Les Inrockuptibles

Un violent désir de bonheur de Clément Schneider

Avec Quentin Dolmaire, Grace Seri, Francis Leplay, Vincent Cardona (Fra., 2018, 1 h 15), en salle le 26 décembre

- Marilou Duponchel

Les tourments d’un jeune moine sous la Révolution française. Un premier film original.

Premier long métrage de Clément Schneider présenté à l’Acid au dernier festival de Cannes, Un violent désir de bonheur scrute les bouleverse­ments de Gabriel – Quentin Dolmaire qu’on se réjouit de retrouver au premier plan après sa révélation en 2015 dans Trois Souvenirs de ma jeunesse d’Arnaud Desplechin –, moine dont le couvent vient d’être pris par des troupes révolution­naires. Nous sommes en 1792, et si dans la paisible campagne française les stigmates de la guerre demeurent invisibles, les changement­s qu’elle porte – en somme la transition de “l’ancien monde” vers le nouveau – chamboulen­t le quotidien d’ascète du garçon. Pour garder son couvent, Gabriel se voit obligé de troquer son épaisse étoffe de laine contre l’habit blanc des soldats et de cohabiter avec Marianne, esclave affranchie et muette.

En se plaçant davantage du côté du minimalism­e rohmérien que de la fresque historique, Un violent désir de bonheur contourne les codes du film en costume pour faire de son décor bucolique le réceptacle des mouvements de coeur et d’âme d’un jeune homme en pleine transition.
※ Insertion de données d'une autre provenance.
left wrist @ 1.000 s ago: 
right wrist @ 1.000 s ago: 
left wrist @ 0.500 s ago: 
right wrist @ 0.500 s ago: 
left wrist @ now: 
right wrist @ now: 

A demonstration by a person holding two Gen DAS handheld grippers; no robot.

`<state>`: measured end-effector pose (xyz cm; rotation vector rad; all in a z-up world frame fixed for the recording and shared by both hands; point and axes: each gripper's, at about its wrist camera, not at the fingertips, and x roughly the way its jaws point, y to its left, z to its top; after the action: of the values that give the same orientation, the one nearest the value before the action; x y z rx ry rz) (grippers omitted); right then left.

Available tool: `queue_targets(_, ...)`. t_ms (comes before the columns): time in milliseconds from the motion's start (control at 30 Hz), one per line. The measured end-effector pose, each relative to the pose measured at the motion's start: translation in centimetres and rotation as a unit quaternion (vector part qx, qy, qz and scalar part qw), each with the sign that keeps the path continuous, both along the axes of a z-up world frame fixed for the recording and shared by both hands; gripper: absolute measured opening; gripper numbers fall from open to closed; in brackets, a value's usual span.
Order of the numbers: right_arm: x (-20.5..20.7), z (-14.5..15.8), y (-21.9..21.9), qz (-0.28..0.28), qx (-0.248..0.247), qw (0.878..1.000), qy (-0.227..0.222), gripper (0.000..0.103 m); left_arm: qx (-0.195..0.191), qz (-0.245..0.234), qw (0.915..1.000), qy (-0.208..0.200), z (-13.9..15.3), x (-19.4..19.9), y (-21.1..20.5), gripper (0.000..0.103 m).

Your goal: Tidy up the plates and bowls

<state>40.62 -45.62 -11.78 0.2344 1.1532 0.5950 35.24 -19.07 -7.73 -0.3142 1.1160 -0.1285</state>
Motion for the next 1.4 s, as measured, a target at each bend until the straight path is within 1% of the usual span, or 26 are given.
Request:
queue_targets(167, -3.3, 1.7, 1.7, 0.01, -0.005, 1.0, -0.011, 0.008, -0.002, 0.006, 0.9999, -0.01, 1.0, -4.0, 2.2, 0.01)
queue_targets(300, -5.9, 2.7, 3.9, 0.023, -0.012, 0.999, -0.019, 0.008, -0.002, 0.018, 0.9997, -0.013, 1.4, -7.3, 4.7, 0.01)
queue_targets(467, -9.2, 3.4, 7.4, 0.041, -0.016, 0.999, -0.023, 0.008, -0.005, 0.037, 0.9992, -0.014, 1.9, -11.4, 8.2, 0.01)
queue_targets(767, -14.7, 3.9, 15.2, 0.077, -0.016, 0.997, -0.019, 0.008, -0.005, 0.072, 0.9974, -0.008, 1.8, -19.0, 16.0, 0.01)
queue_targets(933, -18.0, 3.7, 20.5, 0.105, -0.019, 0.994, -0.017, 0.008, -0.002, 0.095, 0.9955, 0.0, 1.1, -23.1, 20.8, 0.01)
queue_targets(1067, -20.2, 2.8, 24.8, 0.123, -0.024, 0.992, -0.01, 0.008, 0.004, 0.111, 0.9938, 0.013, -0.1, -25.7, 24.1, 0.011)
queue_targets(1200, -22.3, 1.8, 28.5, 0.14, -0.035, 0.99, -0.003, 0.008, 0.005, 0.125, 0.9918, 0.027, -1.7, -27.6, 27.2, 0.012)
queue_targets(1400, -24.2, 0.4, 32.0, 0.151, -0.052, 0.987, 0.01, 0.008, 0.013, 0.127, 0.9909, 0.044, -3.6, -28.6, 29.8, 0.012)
Plus roman d’apprentiss­age que petite histoire de France, le film fait le récit d’une révolution intime agissant sur le héros comme une (re)naissance physique, intellectu­elle et sensuelle. Comme de petits Adam et Eve échoués dans les montagnes, Gabriel et Marianne vivront avec une seule consigne, que la jeune fille, une fois la parole retrouvée, finira par prononcer : aimer, croire et baiser. De la croyance (cinématogr­aphique), il en fallait pour que les tâtonnemen­ts d’un moine du XVIIIe siècle résonnent avec les préoccupat­ions, les contradict­ions, les désirs d’une jeunesse d’aujourd’hui. Parfois un peu rigide dans sa forme, ne parvenant pas totalement à s’abandonner à la volupté des amoureux enlacés, Un violent désir de bonheur porte tout de même la belle conviction que pour parler de son temps, mieux vaut parfois s’en éloigner.